A most interesting thing happened inside. A huge wall of boxes of produce walled off the section of the meat coolers where ham, bacon, etc are displayed, giving very limited access-even nearly preventing one customer from making a purchase.
We all squeezed through and I was able to personally inspect packages of both Harris-Teeter brand and Smithfield brand bacon. The packages were almost identical, right down to the color scheme on the packaging, the size, and how the bacon is packed.
Several times, the "manager of the day" demanded that videographers stop taking pictures, and of course that demand was ignored. She tried to conceal her name and claimed that nobody with any authority was on hand. Soon, however, it came out that her name is Susan Gibbons, she was the manager in charge and the corporate office(itself in North Carolina) had instructed the store to refuse all petitions and not to deal with union or other protestors.

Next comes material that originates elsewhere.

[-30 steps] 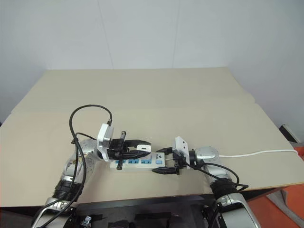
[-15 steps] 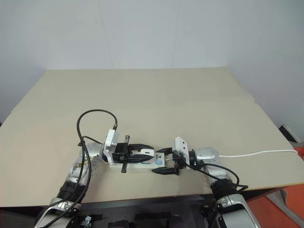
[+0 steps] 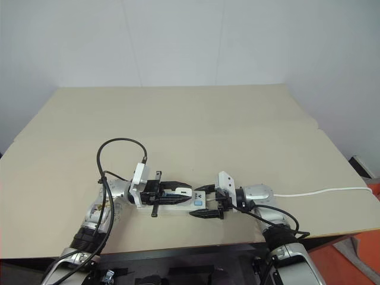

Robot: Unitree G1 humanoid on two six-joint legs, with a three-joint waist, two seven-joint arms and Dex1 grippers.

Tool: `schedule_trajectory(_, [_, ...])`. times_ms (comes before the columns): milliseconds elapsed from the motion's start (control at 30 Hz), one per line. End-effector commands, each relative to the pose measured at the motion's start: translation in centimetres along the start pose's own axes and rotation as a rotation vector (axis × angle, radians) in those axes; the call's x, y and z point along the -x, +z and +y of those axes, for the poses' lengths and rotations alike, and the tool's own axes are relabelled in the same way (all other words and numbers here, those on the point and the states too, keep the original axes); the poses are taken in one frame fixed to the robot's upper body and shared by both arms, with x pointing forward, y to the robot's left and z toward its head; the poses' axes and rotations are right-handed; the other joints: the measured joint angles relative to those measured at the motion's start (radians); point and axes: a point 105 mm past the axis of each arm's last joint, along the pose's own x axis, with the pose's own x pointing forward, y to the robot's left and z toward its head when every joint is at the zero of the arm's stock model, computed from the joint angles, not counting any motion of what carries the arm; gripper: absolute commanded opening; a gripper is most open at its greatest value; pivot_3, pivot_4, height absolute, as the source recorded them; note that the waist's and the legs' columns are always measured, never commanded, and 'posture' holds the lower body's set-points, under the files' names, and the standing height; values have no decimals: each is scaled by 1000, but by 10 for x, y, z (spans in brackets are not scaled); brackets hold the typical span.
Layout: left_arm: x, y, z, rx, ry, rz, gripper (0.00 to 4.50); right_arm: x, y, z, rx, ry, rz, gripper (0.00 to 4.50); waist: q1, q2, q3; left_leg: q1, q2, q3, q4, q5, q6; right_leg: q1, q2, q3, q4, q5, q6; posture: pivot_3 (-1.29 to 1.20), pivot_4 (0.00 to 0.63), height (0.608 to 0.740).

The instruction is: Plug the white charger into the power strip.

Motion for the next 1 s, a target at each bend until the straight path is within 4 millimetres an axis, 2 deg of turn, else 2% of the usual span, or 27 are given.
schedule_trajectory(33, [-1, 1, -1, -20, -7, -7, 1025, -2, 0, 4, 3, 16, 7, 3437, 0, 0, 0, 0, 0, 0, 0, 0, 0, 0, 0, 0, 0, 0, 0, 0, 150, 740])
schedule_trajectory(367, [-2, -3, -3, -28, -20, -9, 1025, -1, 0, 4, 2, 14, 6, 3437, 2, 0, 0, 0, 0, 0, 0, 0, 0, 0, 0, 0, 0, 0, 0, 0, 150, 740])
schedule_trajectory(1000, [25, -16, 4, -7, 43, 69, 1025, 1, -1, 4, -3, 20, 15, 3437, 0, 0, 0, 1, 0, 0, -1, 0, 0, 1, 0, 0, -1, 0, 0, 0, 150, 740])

Everyone took one store brand and one Smithfield brand bacon package and all of them were deposited in one shopping cart, which was presented back to Susan Gibbons with a request that she "search her heart" and remove at least these packages for store shelves for the day.
Afterwards the delegation walked out to cheers and applause from the crowd. Several speakers said they would stop shopping at Harris-Teeter, and one produced and destroyed a Harris-Teeter discount card.
If Smithfield's abuses continue, dropping Smithfield could become just as socially required as dumping HLS!
Also on March 31, the same march visited a nearby Starbucks and a nearby McDonalds, two more notorious abusers of labor. Starbucks was asked to stop paying pennies a pound to growers for coffee that sells for $26 a pound in the US, and McDonalds to pay a penny more a pound for tomatoes to the Immokalee tomato pickers.